ACTIVITY - I'd like the entire listing output verbatim, apart from the pictures.

DATA PROVIDED -
__________________________________________________
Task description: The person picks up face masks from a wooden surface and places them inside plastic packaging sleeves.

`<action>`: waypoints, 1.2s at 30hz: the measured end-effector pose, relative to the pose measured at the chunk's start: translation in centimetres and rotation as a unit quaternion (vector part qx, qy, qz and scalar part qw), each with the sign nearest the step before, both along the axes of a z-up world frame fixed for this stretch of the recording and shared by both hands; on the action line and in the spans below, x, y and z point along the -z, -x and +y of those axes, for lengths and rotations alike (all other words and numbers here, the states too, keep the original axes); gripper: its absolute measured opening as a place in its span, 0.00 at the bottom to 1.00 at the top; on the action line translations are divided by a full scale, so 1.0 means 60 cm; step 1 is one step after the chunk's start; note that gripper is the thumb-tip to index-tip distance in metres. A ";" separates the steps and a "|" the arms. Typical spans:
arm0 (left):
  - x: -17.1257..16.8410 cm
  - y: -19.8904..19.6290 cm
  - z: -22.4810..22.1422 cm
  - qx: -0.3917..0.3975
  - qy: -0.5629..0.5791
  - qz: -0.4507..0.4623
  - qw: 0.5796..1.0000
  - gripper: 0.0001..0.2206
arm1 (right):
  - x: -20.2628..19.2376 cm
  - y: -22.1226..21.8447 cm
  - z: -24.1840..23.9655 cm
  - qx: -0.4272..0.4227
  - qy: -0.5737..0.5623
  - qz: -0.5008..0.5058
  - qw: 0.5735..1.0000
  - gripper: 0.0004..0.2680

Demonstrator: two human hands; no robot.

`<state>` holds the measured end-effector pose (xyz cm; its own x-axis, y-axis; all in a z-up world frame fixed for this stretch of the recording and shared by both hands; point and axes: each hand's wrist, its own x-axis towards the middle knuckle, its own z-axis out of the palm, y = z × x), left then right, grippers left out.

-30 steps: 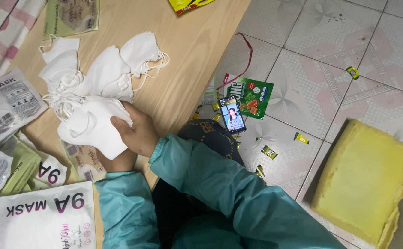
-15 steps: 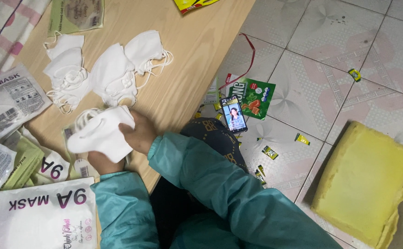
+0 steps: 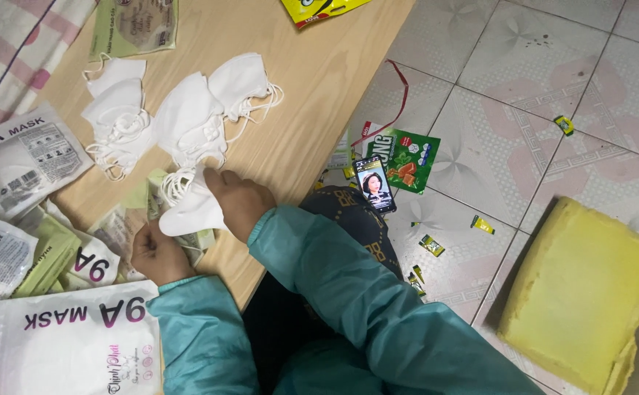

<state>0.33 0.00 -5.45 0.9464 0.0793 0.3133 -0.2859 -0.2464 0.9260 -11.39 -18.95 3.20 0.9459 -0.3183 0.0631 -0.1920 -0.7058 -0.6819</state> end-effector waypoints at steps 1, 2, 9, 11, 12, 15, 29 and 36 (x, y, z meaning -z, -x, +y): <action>-0.023 0.014 -0.004 0.000 0.000 0.000 1.000 0.03 | -0.001 0.001 -0.001 0.000 0.000 0.000 1.000 0.23; -0.046 0.026 -0.010 0.004 -0.088 -0.096 0.992 0.05 | -0.003 0.002 -0.002 -0.014 0.006 0.005 1.000 0.24; -0.114 0.054 -0.021 0.022 -0.366 -0.293 0.883 0.06 | -0.022 0.011 0.002 -0.003 -0.212 -0.121 0.970 0.18; -0.104 0.037 -0.007 0.060 -0.297 -0.290 0.908 0.07 | -0.008 0.003 -0.002 0.012 -0.221 -0.122 0.968 0.18; -0.099 0.028 -0.002 0.098 -0.226 -0.286 0.926 0.07 | -0.001 -0.001 -0.004 0.029 -0.230 -0.123 0.965 0.19; -0.109 0.026 0.010 0.065 -0.149 -0.238 0.958 0.05 | -0.022 0.004 0.005 0.048 -0.061 -0.111 0.991 0.19; -0.158 0.064 -0.007 0.077 -0.262 -0.320 0.907 0.07 | 0.008 -0.012 0.026 0.043 -0.317 -0.189 0.929 0.16; -0.150 0.058 -0.004 0.122 -0.244 -0.297 0.915 0.09 | 0.063 -0.047 0.044 0.133 -0.461 -0.194 0.856 0.16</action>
<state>-3.15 -0.27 3.53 0.5694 -0.3974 0.7196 -0.8040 -0.4518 0.3867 -8.58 -16.33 -0.59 0.7977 -0.6019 -0.0380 0.1042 0.1996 -0.9743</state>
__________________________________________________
RESPONSE BELOW -
Task description: The person picks up face masks from a wooden surface and places them inside plastic packaging sleeves.

`<action>`: waypoints, 1.2s at 30hz: the measured end-effector pose, relative to the pose measured at the chunk's start: translation in centimetres and rotation as a unit quaternion (vector part qx, qy, qz and scalar part qw), each with the sign nearest the step before, both along the axes of a z-up world frame fixed for this stretch of the recording and shared by both hands; on the action line and in the spans below, x, y and z point along the -z, -x and +y of those axes, for lengths and rotations alike (all other words and numbers here, the states too, keep the original axes); gripper: its absolute measured opening as a place in its span, 0.00 at the bottom to 1.00 at the top; on the action line translations are divided by a full scale, so 1.0 means 60 cm; step 1 is one step after the chunk's start; note that gripper is the thumb-tip to index-tip distance in metres. A ";" separates the steps and a "|" the arms. Typical spans:
arm0 (left):
  - x: -17.1257..16.8410 cm
  - y: -19.8904..19.6290 cm
  - z: -22.4810..22.1422 cm
  - qx: -0.3917..0.3975
  - qy: -0.5629..0.5791
  - qz: -0.4507..0.4623
  - qw: 0.5796..1.0000
  - gripper: 0.0001..0.2206
arm1 (right):
  - x: -20.2628..19.2376 cm
  - y: -22.1226..21.8447 cm
  - z: -24.1840..23.9655 cm
  - qx: -0.4272..0.4227
  - qy: -0.5737..0.5623
  - qz: -0.5008..0.5058
  - qw: 0.5735..1.0000
  - gripper: 0.0004..0.2680

Demonstrator: two human hands; no robot.

`<state>` holds the measured end-effector pose (xyz cm; its own x-axis, y-axis; all in a z-up world frame fixed for this stretch of the recording and shared by both hands; point and axes: each hand's wrist, its own x-axis towards the middle knuckle, its own z-axis out of the palm, y = z × x), left then right, grippers left out.

-30 steps: 
-15 steps: 
+0 steps: 

<state>0.33 0.00 -5.45 0.9464 0.0793 0.3133 -0.2859 -0.2464 0.9260 -11.39 -18.95 3.20 0.9459 -0.3183 0.0631 -0.1920 -0.7058 -0.6819</state> end-effector waypoints at steps 1, 2, 9, 11, 12, 15, 29 and 36 (x, y, z meaning -z, -x, +y): <action>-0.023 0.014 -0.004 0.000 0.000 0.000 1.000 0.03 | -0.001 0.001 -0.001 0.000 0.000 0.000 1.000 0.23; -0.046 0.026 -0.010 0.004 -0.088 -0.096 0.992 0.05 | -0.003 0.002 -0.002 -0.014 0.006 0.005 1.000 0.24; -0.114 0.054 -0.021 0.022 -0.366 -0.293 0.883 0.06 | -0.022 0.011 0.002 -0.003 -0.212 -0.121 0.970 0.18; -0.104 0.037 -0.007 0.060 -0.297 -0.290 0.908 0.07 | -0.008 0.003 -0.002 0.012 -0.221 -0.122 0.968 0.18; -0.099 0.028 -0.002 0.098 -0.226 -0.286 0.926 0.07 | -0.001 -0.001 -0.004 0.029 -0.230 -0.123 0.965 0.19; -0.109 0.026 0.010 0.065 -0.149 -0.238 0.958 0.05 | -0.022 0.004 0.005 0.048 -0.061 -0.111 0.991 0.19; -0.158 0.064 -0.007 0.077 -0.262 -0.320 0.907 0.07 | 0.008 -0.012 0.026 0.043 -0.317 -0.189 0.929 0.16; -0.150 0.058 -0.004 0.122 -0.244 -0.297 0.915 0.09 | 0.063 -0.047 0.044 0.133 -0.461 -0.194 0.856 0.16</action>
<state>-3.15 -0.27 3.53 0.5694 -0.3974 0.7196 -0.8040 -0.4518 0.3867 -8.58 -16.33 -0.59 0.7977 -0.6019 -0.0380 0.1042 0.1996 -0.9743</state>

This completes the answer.